New criteria for drug price negotiation: the long wait continues…

Written on 10 Dec 2019

Pharma companies await the publication in the Official Gazette of the Decree of the Ministry of Health, in concert with the Ministry of Economy and Finance, which repeals CIPE Resolution no. 3 dated 1 February 2001, and defines the new criteria and the ways in which AIFA determines, by negotiation, the prices of drugs the cost of which is reimbursed by the National Health System (NHS).

The Decree, signed by the former Minister of Health Ms Grillo, after receiving the favourable opinion of the State-Regions Steering Committee was published on the Ministry's website on 1 August 2019, and was then sent to the Court of Auditors for the relevant checks.
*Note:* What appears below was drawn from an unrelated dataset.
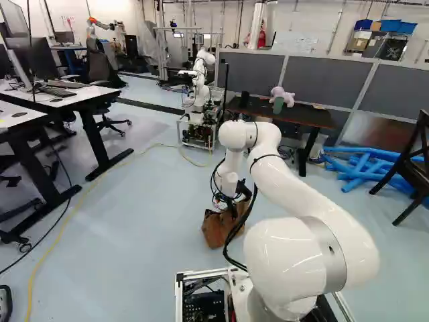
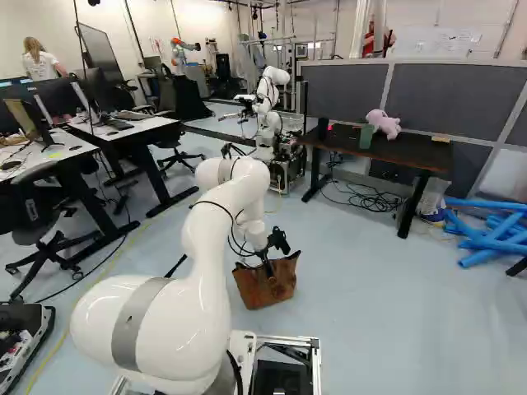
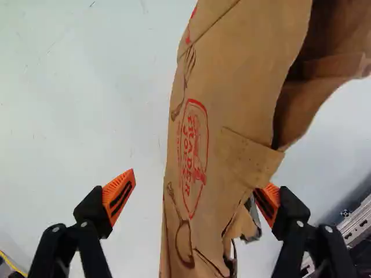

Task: Pick up the bag on the ground and place it on the table

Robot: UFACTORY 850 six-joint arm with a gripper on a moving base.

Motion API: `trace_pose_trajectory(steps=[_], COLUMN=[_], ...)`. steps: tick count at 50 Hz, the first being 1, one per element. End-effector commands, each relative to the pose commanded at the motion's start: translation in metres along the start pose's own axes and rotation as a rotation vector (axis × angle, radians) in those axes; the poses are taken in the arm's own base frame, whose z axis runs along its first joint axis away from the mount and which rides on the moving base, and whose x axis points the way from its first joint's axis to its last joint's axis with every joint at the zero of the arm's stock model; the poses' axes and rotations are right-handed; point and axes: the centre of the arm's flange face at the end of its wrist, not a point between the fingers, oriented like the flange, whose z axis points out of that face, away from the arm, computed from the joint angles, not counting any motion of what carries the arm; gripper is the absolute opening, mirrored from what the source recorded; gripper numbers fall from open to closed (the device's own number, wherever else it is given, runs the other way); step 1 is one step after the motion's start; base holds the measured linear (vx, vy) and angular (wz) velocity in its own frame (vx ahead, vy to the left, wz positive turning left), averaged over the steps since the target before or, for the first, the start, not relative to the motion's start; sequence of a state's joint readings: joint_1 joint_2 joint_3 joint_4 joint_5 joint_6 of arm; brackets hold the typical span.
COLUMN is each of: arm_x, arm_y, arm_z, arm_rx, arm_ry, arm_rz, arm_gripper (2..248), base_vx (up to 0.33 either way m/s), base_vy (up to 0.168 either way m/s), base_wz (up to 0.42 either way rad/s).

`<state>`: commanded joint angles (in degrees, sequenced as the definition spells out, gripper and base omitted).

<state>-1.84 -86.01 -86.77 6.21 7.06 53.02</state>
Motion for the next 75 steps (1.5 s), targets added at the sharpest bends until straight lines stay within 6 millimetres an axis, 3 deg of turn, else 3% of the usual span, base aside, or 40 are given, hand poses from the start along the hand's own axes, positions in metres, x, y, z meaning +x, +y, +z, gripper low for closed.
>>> trace_pose_trajectory(steps=[5,6,11,12,16,17,21,22,26,27,32,33,45,75], arm_x=[0.0,0.0,0.0,0.0,0.0,0.0,0.0,0.0,0.0,0.0,0.0,0.0,0.0,0.001], arm_y=[0.0,0.0,0.0,0.0,0.0,0.0,0.0,0.0,0.0,0.0,0.0,0.0,0.0,0.0], arm_z=[0.001,0.001,0.001,0.001,0.001,0.001,0.001,0.001,0.001,0.001,0.001,0.001,-0.004,-0.048], arm_rx=[0.0,0.0,0.0,0.0,0.0,0.0,0.0,0.0,0.0,0.0,0.0,0.0,0.0,-0.012], arm_ry=[0.0,0.0,0.0,0.0,0.0,0.0,0.0,0.0,0.0,0.0,0.0,0.0,0.0,-0.01], arm_rz=[0.0,0.0,0.0,0.0,0.0,0.0,0.0,0.0,0.0,0.0,0.0,0.0,0.0,0.0], arm_gripper=[244,210,210,172,172,135,135,97,97,59,59,24,21,21], base_vx=[0.0,0.0,0.0,0.0,0.0,0.0,0.0,0.0,0.0,0.0,0.0,0.0,0.0,0.0], base_vy=[0.0,0.0,0.0,0.0,0.0,0.0,0.0,0.0,0.0,0.0,0.0,0.0,0.0,0.0], base_wz=[0.0,0.0,0.0,0.0,0.0,0.0,0.0,0.0,0.0,0.0,0.0,0.0,0.0,0.0])
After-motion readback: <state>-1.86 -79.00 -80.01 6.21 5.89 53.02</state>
However, as at the date hereof, after more than four months, it is not yet known when it will be published in the Official Gazette and will enter into force.
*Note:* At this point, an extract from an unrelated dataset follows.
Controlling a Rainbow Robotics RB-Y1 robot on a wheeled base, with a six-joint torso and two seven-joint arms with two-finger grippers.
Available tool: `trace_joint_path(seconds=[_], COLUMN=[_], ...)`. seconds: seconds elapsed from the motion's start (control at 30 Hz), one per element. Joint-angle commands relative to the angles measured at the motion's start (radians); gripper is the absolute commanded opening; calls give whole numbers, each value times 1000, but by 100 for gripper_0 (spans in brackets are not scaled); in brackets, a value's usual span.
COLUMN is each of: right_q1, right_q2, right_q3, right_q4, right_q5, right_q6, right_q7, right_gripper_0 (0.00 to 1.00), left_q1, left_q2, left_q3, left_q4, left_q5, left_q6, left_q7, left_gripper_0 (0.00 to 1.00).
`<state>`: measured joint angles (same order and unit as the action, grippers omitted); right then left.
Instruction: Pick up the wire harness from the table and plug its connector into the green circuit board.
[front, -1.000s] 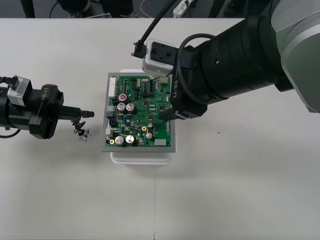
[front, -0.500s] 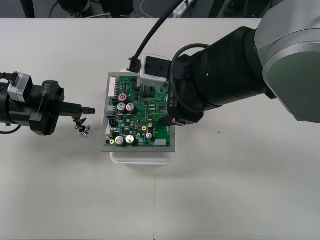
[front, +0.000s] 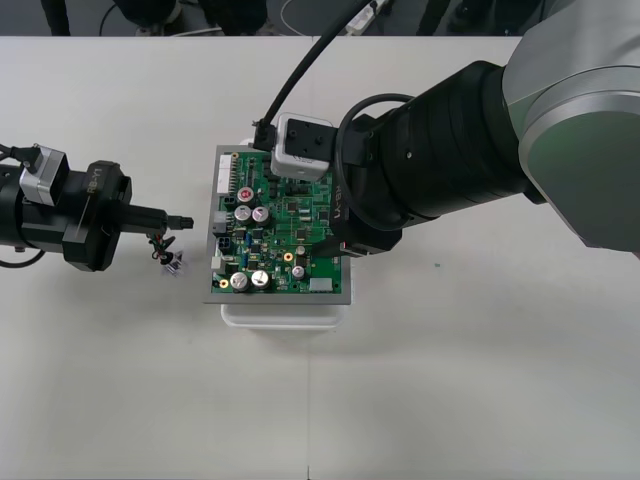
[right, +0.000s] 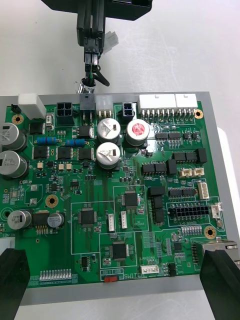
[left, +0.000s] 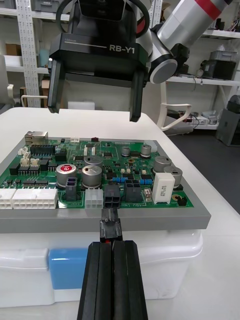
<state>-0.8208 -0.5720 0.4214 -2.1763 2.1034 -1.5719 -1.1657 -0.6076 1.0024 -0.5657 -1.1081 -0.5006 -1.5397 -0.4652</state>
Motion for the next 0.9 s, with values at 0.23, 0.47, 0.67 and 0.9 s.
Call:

The Decree was adopted to guarantee criteria "updated in line with the evolution of the pharmaceutical policy", as provided by the Finance Law 2019 (art. 1, paragraph 553, Law 145/2018), and implements some recommendations contained in WHA Resolution 72/2019 on the transparency of drug prices, approved on 30 May 2019, aimed at promoting the communication by suppliers of various types of information (e.g. turnover, prices, sales volumes, marketing costs, incentives received, patent status and product regulation).
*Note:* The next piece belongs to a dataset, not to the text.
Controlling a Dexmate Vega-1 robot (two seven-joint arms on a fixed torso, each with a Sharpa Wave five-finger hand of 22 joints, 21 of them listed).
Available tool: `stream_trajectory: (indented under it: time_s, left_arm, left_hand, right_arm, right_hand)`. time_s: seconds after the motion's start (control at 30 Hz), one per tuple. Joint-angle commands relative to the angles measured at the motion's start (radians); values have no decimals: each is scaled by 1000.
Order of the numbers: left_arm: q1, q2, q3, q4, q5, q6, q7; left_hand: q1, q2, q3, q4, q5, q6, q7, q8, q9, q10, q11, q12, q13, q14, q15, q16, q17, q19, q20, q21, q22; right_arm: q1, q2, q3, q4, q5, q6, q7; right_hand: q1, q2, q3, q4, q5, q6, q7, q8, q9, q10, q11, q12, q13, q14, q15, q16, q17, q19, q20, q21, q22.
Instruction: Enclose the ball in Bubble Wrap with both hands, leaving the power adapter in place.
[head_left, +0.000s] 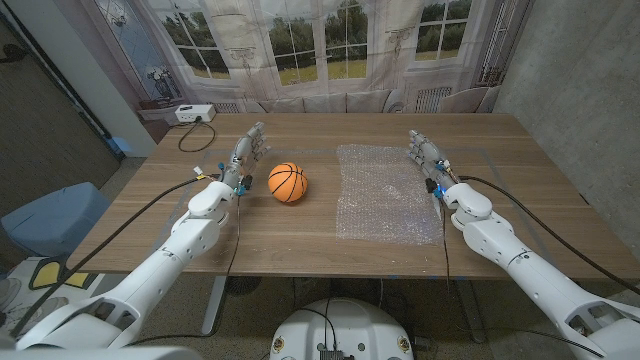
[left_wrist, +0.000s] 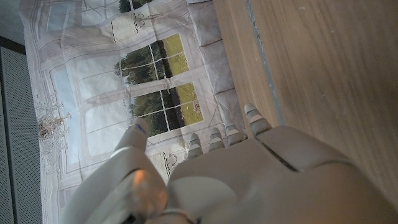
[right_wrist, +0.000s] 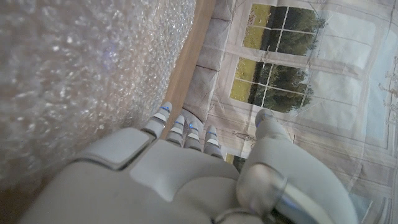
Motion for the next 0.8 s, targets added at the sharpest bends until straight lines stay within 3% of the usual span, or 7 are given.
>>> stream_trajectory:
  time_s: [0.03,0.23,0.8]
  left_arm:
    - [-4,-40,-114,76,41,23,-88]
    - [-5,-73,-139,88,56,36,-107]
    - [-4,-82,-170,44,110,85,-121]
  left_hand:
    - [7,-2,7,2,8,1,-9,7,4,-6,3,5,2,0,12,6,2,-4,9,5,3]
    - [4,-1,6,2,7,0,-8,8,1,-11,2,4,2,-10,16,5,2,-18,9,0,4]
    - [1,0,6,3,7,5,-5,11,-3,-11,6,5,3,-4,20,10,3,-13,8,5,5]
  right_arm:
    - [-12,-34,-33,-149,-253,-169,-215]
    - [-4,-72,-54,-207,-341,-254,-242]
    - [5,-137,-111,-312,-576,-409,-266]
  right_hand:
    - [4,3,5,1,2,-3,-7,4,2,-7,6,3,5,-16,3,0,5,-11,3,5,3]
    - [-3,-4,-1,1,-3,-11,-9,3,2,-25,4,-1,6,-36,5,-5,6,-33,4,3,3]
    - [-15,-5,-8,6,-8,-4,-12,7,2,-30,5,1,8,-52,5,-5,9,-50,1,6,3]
The new elements of the Decree compared to the CIPE Resolution are listed in the table. Among the most relevant it should be noted that:

  • strong emphasis is placed on the added therapeutic value of the drug in relation to the main treatments with which it is compared. It is expected that if the drug does not guarantee an added therapeutic value, in order to reach the negotiating agreement the company will have to provide additional elements that explain the advantages for the NHS in economic terms; this provision is evidently aimed at containing public expenditure;
  • the company has an obligation to self-certify the information: a) on marketing, consumption and reimbursement of the product in other countries; b) on its production capacity and management of possible unforeseen events, with an obligation to anticipate the activities that are intended to be implemented to ensure the adequate supply of the drug; c) on contributions and incentives of a public nature and on the patent status of the medicinal product. The change is aimed at encouraging companies to provide the most reliable data possible and, in relation to the self-certification on the production capacity referred to at letter b) above, is placed in parallel with the recent AIFA measure on the shortage of drugs;
  • in order to promote transparency, it is also envisaged that, when defining the agreement, this will contain an obligation on the part of the company to communicate to AIFA, annually, in addition to the sales and turnover data, the marketing costs and the patent status of the medicinal product in Italy.

Within 30 days from the date on which the Decree enters into force, AIFA will have to issue a Resolution providing more detailed indications on the negotiation application; therefore, until such a measure is adopted, the new procedure cannot be fully operational.